- Born: 20 March 1994 (age 32) London, England
- Education: Royal Academy of Dramatic Art
- Notable work: Killing Eve

= Sean Delaney (actor) =

British actor

Sean Delaney is a British-born actor of Irish descent. He is best known for his role in the TV series Killing Eve.

==Early life==
Delaney was born in London to Irish parents. His grandfather from his father's side emigrated from Ireland to work in the capital as a mechanic and a singer on the Irish Dance-Hall Circuit. After finishing secondary school, Delaney trained at the Royal Academy of Dramatic Art, from which he graduated in 2015.

==Career==
Delaney made his stage debut in Beth Steel's "messy but compelling" drama Labyrinth that was produced at the Hampstead Theatre in 2016, earning a place on the Evening Standards Theatre Emerging Talent Award list. In 2017, he made his onscreen debut as a guest in a Midsomer murders episode.

In 2018, Delaney played Michael Carney in Jez Butterworth's hit play The Ferryman, directed by Sam Mendes and staged in the Gielgud Theatre. Subsequently, he was invited to work in the Stateside production of the play that was staged on Broadway's Bernard B. Jacobs Theatre.

The same year, he was cast as Kenny Stowton, an ex-hacker recruited by MI6, in BBC's hit black comedy-spy thriller TV series Killing Eve. His "quirky, fan-favorite" character started off as a temporary one but turned into a "re-occurring and quite integral" part of the hit show. Head writer Suzanne Heathcote rated his work in the series as "brilliant."

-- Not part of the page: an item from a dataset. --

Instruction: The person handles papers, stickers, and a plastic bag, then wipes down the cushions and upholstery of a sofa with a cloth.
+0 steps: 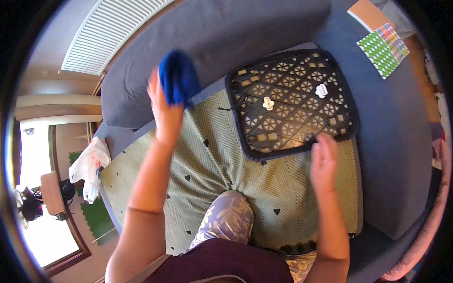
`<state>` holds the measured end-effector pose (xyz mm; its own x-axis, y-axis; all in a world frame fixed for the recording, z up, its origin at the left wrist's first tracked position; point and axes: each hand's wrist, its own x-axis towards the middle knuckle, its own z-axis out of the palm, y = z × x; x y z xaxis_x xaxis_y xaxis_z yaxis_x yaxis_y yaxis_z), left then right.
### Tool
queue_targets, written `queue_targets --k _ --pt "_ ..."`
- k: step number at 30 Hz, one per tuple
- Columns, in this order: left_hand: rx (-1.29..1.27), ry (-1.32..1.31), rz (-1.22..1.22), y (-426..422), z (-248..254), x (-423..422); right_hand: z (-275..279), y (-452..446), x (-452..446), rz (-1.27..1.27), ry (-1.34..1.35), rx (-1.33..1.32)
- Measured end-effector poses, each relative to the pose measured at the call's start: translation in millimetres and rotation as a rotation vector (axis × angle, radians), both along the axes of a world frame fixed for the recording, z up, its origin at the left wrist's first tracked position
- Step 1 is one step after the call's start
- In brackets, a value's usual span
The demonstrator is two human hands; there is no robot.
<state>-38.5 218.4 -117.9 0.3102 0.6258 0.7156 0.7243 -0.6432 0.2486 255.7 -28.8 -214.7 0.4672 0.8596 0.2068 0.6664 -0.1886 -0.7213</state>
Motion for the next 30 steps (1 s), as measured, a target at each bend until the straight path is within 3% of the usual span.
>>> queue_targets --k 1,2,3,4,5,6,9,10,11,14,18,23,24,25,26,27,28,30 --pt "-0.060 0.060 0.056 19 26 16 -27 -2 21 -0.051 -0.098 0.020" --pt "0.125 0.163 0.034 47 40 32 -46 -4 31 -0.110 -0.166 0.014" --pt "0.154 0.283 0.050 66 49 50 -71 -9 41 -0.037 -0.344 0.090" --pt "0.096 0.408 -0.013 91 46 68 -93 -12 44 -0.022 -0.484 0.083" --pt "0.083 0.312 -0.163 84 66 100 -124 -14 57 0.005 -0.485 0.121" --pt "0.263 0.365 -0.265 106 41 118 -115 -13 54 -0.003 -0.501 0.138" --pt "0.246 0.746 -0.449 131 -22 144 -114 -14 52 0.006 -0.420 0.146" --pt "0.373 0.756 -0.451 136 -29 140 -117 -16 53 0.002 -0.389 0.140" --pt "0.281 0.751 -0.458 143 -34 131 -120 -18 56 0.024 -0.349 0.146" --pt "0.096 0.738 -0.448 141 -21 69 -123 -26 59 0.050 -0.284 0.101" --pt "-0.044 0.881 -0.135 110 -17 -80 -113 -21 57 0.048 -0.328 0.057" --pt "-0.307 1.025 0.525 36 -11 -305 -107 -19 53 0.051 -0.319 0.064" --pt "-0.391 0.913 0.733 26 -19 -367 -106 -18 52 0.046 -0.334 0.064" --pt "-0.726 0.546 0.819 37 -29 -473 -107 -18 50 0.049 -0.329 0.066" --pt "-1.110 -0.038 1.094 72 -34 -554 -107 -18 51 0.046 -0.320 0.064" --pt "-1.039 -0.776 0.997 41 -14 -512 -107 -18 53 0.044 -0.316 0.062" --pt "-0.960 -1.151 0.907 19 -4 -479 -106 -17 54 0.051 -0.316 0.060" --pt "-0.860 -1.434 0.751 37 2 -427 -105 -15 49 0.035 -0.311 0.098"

In 2022, Delaney started working in the Charlie Stratton-directed film Seacole, along with Sam Worthington, Gugu Mbatha-Raw, and Rupert Graves.

==Personal life==
Delaney supports football club Fulham F.C., with his father and grandfather, as he related, having also been fans. In 2020, he did an open interview on Reddit's "Ask me anything" series.